The variety of media and communication outlets for today’s kids and teens is growing at an astonishing rate. From instant messaging and email to social networking communities, blogs, and podcasts, marketers have more options than ever to reach these increasingly valuable audiences. Although many marketers struggle to find effective ways to wield these new tools, one very obvious outlet stands out.
As part of the original MTV generation, I spent my prepubescent years to my 20s glued to the TV, exposed to ads that appeared between ZZ Top and Run-DMC videos. For advertisers, this inventory was incredibly valuable. It provided a vehicle in which their brand messaging was viewed in the same context as sexy, current, and cool content.
It’s different today. MTV cable network is less about music videos, more about lifestyle. Where have the music videos gone? Online — in higher demand and in fewer places than ever before.
According to a 2004 AccuStream study, of 5.6 billion video streams served during the first half of 2004, 1.86 billion (or 33.2 percent) were music videos.

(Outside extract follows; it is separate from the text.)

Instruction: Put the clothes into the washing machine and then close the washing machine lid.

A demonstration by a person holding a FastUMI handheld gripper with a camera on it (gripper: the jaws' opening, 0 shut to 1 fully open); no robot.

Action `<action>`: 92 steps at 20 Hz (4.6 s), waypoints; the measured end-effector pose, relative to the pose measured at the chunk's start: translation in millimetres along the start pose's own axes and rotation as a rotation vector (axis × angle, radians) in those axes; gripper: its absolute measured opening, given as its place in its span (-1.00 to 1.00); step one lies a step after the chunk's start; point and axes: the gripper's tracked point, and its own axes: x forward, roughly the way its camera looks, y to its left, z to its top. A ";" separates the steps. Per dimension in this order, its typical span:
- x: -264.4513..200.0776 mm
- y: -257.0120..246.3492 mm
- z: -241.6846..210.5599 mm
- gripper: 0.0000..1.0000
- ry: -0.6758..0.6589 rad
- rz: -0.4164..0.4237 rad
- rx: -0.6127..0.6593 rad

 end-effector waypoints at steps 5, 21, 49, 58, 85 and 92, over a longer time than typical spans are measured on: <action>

While the number of streams is growing, the number of places to see them is shrinking.
Recent licensing deals between major record labels and online publishers greatly narrowed where people can watch music videos online. Destinations such as AOL Music, Yahoo Music, MSN Music, and MTV Overdrive are infused with video content that can’t be found in many places or, in some cases, anywhere else. It’s only a matter of time before record labels official artist Web sites carry significant amounts of video content to realize greater ad sales potential.
It all boils down to ad sales potential. More video begets more video ads. Proprietary media players are rapidly developing to catch up with increased video inventory demand. Advertisers have a rare opportunity to associate their brands with guaranteed cool content. Publishers are aggressively working to make these opportunities available.
AOL recently released a media player and made nearly all its video content available to all audiences with the removal of its members-only wall. Fifteen-second and :30 preroll video ads will be available. An “ad curtain” borders the video-play window and continues to display ad messages as content plays. Advertisers purchasing video inventory should demand the ad curtain. It provides a more persistent brand message.
In-page video advertising is another option, particularly if it’s well-executed and features relevant brands or music. People actively seek out video content and will interact with video ads if the ads do their job; our in-page video ads regularly keep teens involved for 2-3 minutes. Preroll and video advertising’s true potential, getting audiences to spend more time with a brand, will be realized when the messages are custom-crafted for the content. Street cred is at stake. Don’t underestimate kids and teens. They can smell a shill a mile away.
With great power comes great responsibility. My agency spends the lion’s share of all record industry online media spending, so we’re always learning what kinds of content kids and teens find cool and worth talking about. We know the most influential kids and teens will spend a significant amount of time with music-related content, whether genre- or artist-focused. These areas have built-in street-cred. That makes it even more important for us to be relevant with our ad messaging. Just because ads run in front of music video content doesn’t mean they reach the right audience.
Conduct adequate research and ensure the audience for a particular genre is right for your product (and it’s one you want to be associated with). Don’t, and you risk an adverse reaction from a very influential audience.
With online communities such as MySpace.com and Thefacebook thriving, teens are building their own communities around their love for music. And as companies such as AOL Music continue to build impressive repositories of exclusive video content (e.g., the exclusive online broadcast of the LIVE 8 concerts), kids and teens will continue to go where their friends — and the content — are. Neglect to customize your advertising to integrate with this kind of content, and you’ll wonder where your audience went.